Video Drill Protocols
Structured video sessions that produce diagnostic data, not just footage. Each protocol has a specific comparison method and a clear fault it is designed to expose.
🎬 Diagnostic Protocols
Slow-Motion Swing Video Loop
The Frame-Rate Comparison Protocol
1
Film 10 swings at normal speed (face-on + down-the-line): Use your standard video setup per the Camera Setup tab. Film at 60fps or your phone's standard video mode. These are your baseline clips.
2
Film 10 swings at the slowest available frame rate: On iPhone, use Slo-Mo mode (240fps). On Android, use slow-motion or high-speed video mode. Same angles, same session — no swing changes between the two sets.
3
The comparison: find the last frame before impact in both sets: Scrub to the exact frame where the clubhead is approximately 12 inches from the ball. Compare this frame between your normal-speed and slow-motion clips. This single-frame comparison is the diagnostic moment.
4
What to look for in that frame: Early extension — hips moving toward the ball (visible face-on).

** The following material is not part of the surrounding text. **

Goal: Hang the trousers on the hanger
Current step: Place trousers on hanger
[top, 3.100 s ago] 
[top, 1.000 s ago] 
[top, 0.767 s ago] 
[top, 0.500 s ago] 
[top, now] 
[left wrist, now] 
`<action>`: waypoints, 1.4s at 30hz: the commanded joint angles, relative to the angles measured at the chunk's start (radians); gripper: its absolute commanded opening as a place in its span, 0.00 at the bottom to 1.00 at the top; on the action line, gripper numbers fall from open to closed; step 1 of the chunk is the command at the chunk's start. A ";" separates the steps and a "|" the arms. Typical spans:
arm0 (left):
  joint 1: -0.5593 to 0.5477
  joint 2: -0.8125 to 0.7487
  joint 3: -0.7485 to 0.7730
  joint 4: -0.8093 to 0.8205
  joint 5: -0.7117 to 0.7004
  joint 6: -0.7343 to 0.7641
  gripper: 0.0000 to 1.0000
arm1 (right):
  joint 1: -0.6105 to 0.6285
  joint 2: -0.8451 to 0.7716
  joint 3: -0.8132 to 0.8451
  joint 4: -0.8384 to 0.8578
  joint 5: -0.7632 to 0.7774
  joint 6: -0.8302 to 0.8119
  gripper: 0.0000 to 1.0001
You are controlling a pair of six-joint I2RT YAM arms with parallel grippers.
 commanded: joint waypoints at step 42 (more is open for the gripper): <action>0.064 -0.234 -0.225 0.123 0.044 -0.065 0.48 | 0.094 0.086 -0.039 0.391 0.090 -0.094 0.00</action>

Casting — shaft angle shallower in the slow-motion than the normal-speed clip (the eye smooths over this at normal speed). Scooping — handle moving behind the ball (visible face-on in slow-motion; appears as a smooth continuous motion at normal speed).
5
Why this works: Players who appear technically sound at normal speed regularly reveal one of these three faults at 240fps. The eye and brain average motion across frames — slow-motion bypasses that averaging and shows what the body is actually doing in the critical pre-impact window.
💡
Monthly protocol: Run this comparison once per month and archive the last-frame-before-impact image from each session. A sequence of these images across months shows whether your pre-impact position is changing in response to your coaching work — more diagnostic than comparing full-swing video clips.
The Fault-Confirmation Workflow
Connecting Video to Practice
1
Identify the fault in slow-motion first. Do not start practice until you have a specific frame-level observation: "My hips move 3–4 inches toward the ball in the last frame before impact."
2
Connect it to your ball flight. Early extension produces thin contact and pushed/pulled shots. Casting produces fat shots and excessive curve. Scooping produces thin shots and high, weak trajectories. Match the fault to your Mevo data (smash factor, launch angle) to confirm causation.
3
Film the drill, not just the full swing. After identifying the fault, film your corrective drill (chair drill for early extension, half-swing compression test for casting). Slow-motion the drill to confirm the drill is producing the intended constraint.
4
Re-film the full swing after the drill. Compare the last-frame-before-impact image. This closes the loop: fault identified → drill applied → fault reduced → tracked in the session log.
⚠️
The slow-motion trap: Slow-motion makes every minor flaw visible. Most faults visible at 240fps have a negligible impact on ball flight at 60fps — the swing is a dynamic system and some pre-impact positions that look "wrong" in a single frame are corrections for earlier moves in the swing. Always connect what you see in slow-motion to what you measure on the Mevo and what you score on the course. If it doesn't show up in the data, it may not matter.